FC. I don't think it's going to be consensus. They will choose consensus as a way forward but I think the majority will still be able to - the difference is that members of other parties sit in the same Cabinet whereas in a classical democracy the other members would not be sitting in that Cabinet and the Cabinet would plan it's own thing and announce it without talking to the others. This time they will sit in the Cabinet, they will present their views, they will advise - it's almost like the church structures. You get an election where people you differ with are elected in the same community and you work out how you run the church. So I don't see a difficulty, but I don't believe ANC will be that foolish to actually use that against a minority. What a two thirds majority will help them to do is to be able to deliver what is necessary which could be constrained by a minority if they got less than two thirds.
POM. In your dealings through the church and other institutions, what level of expectations do you find out there among the ordinary African person?

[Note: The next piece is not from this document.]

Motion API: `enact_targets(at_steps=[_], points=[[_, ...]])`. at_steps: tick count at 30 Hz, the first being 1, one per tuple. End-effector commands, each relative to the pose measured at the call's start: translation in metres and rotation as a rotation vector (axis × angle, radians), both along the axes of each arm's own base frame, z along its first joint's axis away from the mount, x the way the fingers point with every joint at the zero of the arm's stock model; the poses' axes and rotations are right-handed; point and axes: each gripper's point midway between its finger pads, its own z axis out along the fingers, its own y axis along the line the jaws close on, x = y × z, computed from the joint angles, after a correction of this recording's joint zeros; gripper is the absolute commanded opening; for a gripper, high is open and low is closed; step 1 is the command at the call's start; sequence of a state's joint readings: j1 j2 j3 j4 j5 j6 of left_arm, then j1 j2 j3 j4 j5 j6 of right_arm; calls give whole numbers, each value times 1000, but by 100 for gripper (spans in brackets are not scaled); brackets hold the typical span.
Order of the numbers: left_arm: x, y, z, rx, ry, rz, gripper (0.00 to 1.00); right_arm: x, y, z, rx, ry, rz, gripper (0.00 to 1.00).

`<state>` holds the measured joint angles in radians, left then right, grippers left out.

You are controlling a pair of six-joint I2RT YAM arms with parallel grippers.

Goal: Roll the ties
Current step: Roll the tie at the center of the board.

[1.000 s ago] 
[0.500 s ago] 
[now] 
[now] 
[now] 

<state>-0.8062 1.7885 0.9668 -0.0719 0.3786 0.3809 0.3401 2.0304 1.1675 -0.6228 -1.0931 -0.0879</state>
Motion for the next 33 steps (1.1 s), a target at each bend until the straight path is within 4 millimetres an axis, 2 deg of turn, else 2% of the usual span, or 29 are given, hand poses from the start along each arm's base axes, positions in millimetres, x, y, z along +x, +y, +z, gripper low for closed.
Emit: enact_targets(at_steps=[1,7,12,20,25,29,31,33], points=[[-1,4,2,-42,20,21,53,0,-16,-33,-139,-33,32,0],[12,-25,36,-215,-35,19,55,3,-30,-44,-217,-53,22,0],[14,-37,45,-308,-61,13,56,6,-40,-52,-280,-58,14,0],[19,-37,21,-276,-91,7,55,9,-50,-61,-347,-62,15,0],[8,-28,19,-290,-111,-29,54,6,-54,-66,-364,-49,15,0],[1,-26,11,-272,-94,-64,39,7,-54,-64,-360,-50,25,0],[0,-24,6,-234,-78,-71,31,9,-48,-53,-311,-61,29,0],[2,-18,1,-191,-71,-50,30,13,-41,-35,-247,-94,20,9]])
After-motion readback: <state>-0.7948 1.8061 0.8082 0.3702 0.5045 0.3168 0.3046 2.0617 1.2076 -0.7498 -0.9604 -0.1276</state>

FC. Their expectations are very high, some of them very unrealistic, some of them created by the political leaders as well. But the Freedom Charter is not very helpful either because it says there shall be education for all, houses for all, jobs for all. It's an idealistic, I call it a kingdom of God concept, I mean document, sovereign rule of God and in an ideal situation you would have all of those things but I must say that in the last three years, now after the last three years of the negotiations, there is more realism setting in among the black community about the realities of the situation and that you will not get what you wanted overnight. I think it's beginning to set and after the election unless the ANC fail dismally on basic things that they should deliver, then we have had it. But if they show that they are trying to meet the needs, even if they failed, at least there will be an understanding that they have got a commitment and they are trying to do it but there are constraints in the way.
POM. Just to go back to Buthelezi for a moment. What is he after, in your opinion?
FC. I have tried to understand him. I think even the press by yesterday was beginning to say, "We really don't understand." But my understanding has not shifted. What he wants is a definition of his status engraved in the constitution which will not be determined by an election. It may not be secession, I never pronounce that word right. Secession. It may not be breaking away and forming a different government state completely, but he wants something in the middle which will still make sure that he remains the chief of the place and that's what he wants. How he wants it structured I really don't know. I've listened carefully, there are many compromises that have been made. Even the constitution before the compromises made provision for them to have their latitude to develop whatever they want to do in the region. But of course the fear is that if the ANC win a majority in Natal then of course he wouldn't even be able to exercise that leadership then and so the definition will make sure that the votes will not determine who leads it. I think that's what he wants to have and therefore the election is not the priority. The key issue is to have a definition to secure the position.
POM. I've one theory, I've interviewed him about four times now and on each occasion he's a completely different individual. Two things I noticed, one was that he uses the word 'I' truly, more than any individual that I've ever heard, and he uses the words 'insulted' and 'insult' in the same way. So for four years he's been propagating himself as one of the big three and he's been downgraded and cut down to size and if he now contests an election and he finds out that he has national support of four percent and if the ANC beat him in Natal, it would be the greatest humiliation of all. He's not prepared to take that chance.
FC. I think he would rather lose debating the issue rather than go to the election. That's why I would be surprised if they did agree to go an election on Monday when they meet. If they did go I think they will go without him as a person. I suspect he would not risk himself to do that. I don't know what he will do but Inkatha Freedom Party itself, there isn't really a party. It's not like the ANC that would exist whether Tambo is there or Mandela is there. You know what I am talking about? It's not like the Chief there with people who help the Chief, set the Chief, and Inkatha tends to operate in that way. Even if they have ideas they can't do much about them because the Chief really determines what happens in that institution. I've talked to many people at the top level who when they are alone they will tell you their real feelings. So that's the situation. I don't know what he's going to do. Anything he does now leads to his demise because what can he do? If he gets to the elections he will lose, if he doesn't get to the elections he loses.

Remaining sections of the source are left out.